This sucker is getting done tonight! I knit like a madwoman last night, and as a result, I have exactly one row left to knit before I bind off. My plan is to do that immediately after dinner, weave in my ends, and then toss it in the bathtub to soak so I can pin it out and let it dry overnight. I've got the pattern just about ready to go, and my tech editor is ready to receive it, so there's just some final measurements and photos left to do before I can stick a fork in this one and call it done!

As of right now, other than some design swatching, the only other thing on my needles is my Desert Vista Dyeworks sock, which hasn't seen much action since last weekend.

I've only just started the heel flap (I'm maybe two rows in), so it's looking very likely that these will be coming with me to Nashville next weekend.

Once I've got the shawl situation squared away, my plan is to spend the rest of the evening (and likely the rest of the evenings this week) at my wheel, trying to make a dent in my Tour de Fleece spinning. Although I didn't set any specific goals, I'm feeling a bit like a slacker due to the fact that I might only finish up one measly skein of handspun the whole time. So I feel like I need to up my gear this week and really focus on the spins in progress.

Sunday, July 09, 2017

Through the Middle

I'll admit that I'm getting a lot less spinning done this Tour de Fleece than in past years, though I know that's precisely because I've been doing a lot of knitting as well. That said, I have made some noticeable progress on my FatCatKnits Rambouillet this weekend. Take a look at this progression:

I'm officially more than halfway done and have only about a yard of the top left to spin. I am hoping to finish spinning the singles over the next few days and ply by next weekend. I realized this weekend that I really only have about a week and a half before I leave for SSK, which means that I have only about a week and a half left at my wheels. Ideally I'd like to finish up at least one skein for each of the dyers whose teams I'm on before I leave, so if I can finish these singles soon, that should give me time to spin up the other two bobbins of Southern Cross Charollais singles. I'll probably have to do some marathon plying in the last couple of days, but I'll do what I need to -- Tour de Fleece only comes around once a year, after all!

Thursday, July 06, 2017

Playing the Long Game

With one exception, it seems that all of my current projects are ones that are long-term projects and will take a while to finish. I can put in serious chunks of time on them and only see a little bit of progress. But I know that regularly doing so will result in them getting done eventually.

I spent about 40 minutes at my wheel last night, working on my FatCatKnits Rambouillet singles. All I managed to get done is the lighter singles you can see here on the bobbin. It really doesn't look like much, and frankly it doesn't look like it used up that much fiber, but I'm sure if I pulled those singles off and measured them, I'd be surprised at their length. That's just how it goes with singles this fine.

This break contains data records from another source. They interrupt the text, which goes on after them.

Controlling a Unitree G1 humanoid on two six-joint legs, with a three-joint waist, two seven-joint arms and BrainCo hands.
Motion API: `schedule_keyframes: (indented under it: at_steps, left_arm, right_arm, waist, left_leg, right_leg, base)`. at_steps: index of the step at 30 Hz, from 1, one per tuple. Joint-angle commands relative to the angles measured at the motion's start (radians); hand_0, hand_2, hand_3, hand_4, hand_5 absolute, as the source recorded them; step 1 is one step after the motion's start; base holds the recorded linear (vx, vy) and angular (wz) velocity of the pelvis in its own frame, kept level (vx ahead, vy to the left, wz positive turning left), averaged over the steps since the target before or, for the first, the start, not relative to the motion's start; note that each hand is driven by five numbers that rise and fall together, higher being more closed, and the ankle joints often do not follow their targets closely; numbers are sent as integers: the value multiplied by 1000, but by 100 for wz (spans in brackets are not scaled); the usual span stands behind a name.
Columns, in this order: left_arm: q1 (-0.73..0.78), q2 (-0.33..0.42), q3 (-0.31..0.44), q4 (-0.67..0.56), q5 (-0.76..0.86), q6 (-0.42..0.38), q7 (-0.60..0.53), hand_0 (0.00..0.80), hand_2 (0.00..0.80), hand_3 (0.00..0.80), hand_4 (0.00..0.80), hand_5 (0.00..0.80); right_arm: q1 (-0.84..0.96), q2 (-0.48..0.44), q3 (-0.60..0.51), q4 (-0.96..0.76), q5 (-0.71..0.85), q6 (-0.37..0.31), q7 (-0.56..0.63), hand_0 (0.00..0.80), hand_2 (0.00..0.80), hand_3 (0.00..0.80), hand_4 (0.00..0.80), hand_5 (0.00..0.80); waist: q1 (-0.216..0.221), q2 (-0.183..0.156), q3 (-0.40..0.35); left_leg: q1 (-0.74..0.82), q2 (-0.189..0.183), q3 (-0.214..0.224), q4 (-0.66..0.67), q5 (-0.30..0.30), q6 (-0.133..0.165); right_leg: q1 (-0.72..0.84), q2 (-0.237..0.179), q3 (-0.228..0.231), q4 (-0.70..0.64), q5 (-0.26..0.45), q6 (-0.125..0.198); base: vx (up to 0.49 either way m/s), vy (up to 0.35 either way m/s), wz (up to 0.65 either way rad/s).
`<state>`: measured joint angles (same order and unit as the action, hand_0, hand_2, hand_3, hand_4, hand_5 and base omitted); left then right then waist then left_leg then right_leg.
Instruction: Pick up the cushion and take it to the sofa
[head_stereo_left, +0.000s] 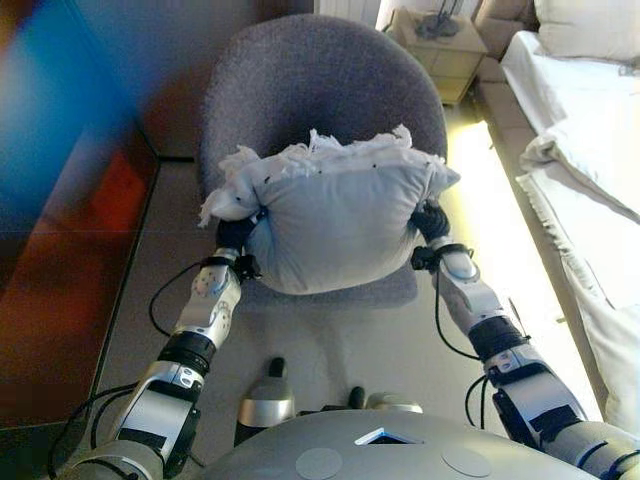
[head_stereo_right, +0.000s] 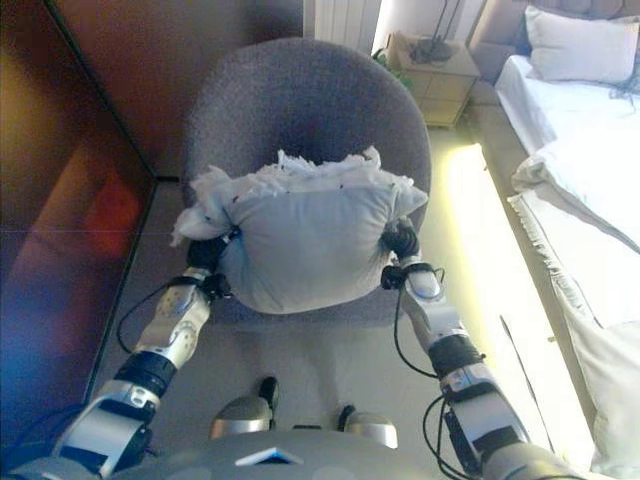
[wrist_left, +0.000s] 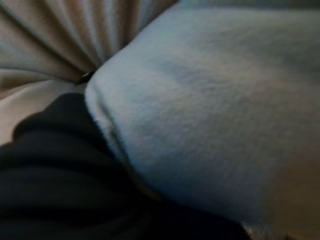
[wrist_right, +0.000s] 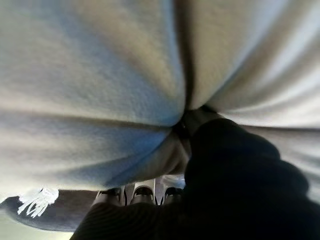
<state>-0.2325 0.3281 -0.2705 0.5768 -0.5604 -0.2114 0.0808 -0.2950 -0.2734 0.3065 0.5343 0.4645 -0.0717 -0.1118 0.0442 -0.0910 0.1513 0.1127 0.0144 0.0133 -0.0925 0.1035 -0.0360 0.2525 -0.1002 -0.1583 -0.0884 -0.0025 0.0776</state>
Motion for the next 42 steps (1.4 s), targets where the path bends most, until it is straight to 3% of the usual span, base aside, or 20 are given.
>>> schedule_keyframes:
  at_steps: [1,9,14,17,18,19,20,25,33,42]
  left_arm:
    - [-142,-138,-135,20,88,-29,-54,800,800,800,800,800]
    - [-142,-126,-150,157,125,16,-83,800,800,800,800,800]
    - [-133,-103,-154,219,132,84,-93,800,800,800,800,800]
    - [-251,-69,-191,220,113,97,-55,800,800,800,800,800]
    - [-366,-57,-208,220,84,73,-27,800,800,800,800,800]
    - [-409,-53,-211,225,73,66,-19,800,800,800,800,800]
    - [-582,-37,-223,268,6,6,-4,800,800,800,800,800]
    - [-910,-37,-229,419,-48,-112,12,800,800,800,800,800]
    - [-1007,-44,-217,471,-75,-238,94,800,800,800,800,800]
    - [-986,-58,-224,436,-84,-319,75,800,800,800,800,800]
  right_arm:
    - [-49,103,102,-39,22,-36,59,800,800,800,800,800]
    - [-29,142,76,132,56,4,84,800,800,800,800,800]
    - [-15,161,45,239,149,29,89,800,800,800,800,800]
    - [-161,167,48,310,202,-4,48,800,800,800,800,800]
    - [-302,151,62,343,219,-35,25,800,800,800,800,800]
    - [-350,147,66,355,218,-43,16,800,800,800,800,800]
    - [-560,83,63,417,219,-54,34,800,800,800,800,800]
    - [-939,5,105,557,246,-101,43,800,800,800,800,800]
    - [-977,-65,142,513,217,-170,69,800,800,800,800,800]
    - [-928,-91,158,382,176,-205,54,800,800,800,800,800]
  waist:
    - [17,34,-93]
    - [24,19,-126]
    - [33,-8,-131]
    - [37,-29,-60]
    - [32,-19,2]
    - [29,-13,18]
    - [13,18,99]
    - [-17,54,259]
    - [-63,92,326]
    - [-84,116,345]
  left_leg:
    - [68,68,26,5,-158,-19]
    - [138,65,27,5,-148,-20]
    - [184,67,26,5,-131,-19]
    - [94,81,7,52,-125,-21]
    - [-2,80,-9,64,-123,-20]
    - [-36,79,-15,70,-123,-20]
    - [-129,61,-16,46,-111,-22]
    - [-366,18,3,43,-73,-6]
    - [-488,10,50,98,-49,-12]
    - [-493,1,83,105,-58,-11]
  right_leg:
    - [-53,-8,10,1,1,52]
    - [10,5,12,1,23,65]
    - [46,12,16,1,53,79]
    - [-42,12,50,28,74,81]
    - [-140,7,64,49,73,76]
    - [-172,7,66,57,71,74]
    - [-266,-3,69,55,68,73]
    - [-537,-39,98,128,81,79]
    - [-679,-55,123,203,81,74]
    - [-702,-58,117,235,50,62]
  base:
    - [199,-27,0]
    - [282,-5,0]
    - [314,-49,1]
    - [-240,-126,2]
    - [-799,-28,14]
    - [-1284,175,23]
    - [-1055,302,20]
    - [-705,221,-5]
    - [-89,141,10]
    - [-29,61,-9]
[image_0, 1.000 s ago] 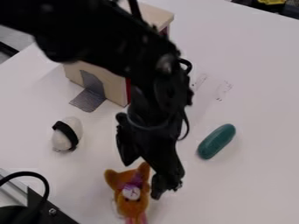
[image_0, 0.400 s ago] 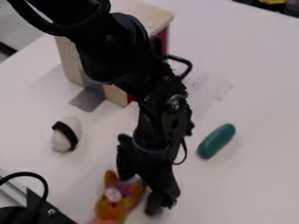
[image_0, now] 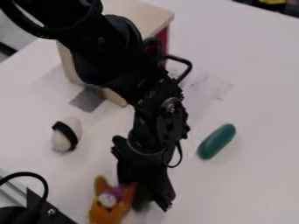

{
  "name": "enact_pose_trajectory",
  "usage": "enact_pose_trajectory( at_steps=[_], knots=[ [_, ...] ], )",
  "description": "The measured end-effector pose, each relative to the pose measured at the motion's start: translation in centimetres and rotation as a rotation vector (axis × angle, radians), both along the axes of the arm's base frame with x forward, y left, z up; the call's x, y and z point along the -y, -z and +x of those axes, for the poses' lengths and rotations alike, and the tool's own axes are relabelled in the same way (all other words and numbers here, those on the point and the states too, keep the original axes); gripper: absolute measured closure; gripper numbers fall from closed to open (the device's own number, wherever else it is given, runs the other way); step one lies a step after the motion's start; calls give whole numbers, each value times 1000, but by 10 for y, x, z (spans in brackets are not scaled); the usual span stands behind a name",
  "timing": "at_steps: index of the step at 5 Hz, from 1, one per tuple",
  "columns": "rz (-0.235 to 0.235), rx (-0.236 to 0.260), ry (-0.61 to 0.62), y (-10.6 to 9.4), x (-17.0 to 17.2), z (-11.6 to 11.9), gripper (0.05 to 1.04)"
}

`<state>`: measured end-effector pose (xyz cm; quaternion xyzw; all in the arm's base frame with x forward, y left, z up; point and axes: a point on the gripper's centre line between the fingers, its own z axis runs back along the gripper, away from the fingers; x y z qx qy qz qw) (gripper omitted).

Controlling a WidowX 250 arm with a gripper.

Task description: Move the brown rabbit to the top of the table.

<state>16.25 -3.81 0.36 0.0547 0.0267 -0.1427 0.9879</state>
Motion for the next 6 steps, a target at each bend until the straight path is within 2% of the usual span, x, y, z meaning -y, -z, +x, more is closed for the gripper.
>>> enact_pose_trajectory(
  at_steps=[1, 2, 3, 4, 5, 6],
  knots=[
    [2, 16, 1, -12, 0, -1, 903],
    [6, 20, 8, -21, -2, -4, 982],
    [2, 28, 16, -26, -3, -3, 998],
    [-29, 71, -4, -41, 0, 16, 998],
    [-55, 144, 11, -64, 7, 58, 998],
    [-77, 180, 17, -80, 20, 106, 998]
  ],
)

I've reached the border on my shawl and am now at the point where the rows take between 10 and 15 minutes each, so even on a good night, I'm not managing more than about six or eight rows max. I've got 28 rows left to knit before I bind off, and I'm hopeful that if I continue the pace I've set thus far and squeeze in more time over the weekend, it just might be done by early next week. That timing would work out great because I could get the pattern off to my tech editor before I leave for SSK. If she's especially speedy, I might even be able to publish it before I leave.

The one project that has been moving along quickly is my Kerameia Cowl. I've been working on it every day this week (except for Tuesday) during my lunch break, and I expect I'll be able to finish it this evening.

I knit the original samples using a much longer needle, so it's a bit weird doing this one on a 16 inch circular and having the knitting all bunched up. I've been careful to spread out my work on the right needle to avoid puckering, but with the limited space to spread out, it's hard to tell that the fabric is smooth. It will be such a satisfying moment to bind off and stretch out the fabric to its full size.

I have had one stash enhancement this week, and it's a skein of Fibernymph Dye Works Bounce (superwash merino/nylon) in a Pittsburgh Penguins-inspired colorway called Elvis Has Left the Building. This skein will be used to make some socks for the start of next hockey season this fall.

For those of you who are not Pens fans and might be wondering about the unusual colorway name, allow me to enlighten you. It's a line from the Pens' longtime radio broadcaster, Mike Lange, who is well known for his colorful expressions in response to pivotal moments like great goals or big wins. When there's a big victory, it's very common to hear him exclaim, "And Elvis has just left the building!" (It may not make much sense in the new arena, but in the old Civic Arena, where the Pens used to play and which has since been knocked down, there was a plaque commemorating the date when Elvis did in fact perform there -- and then left the building.)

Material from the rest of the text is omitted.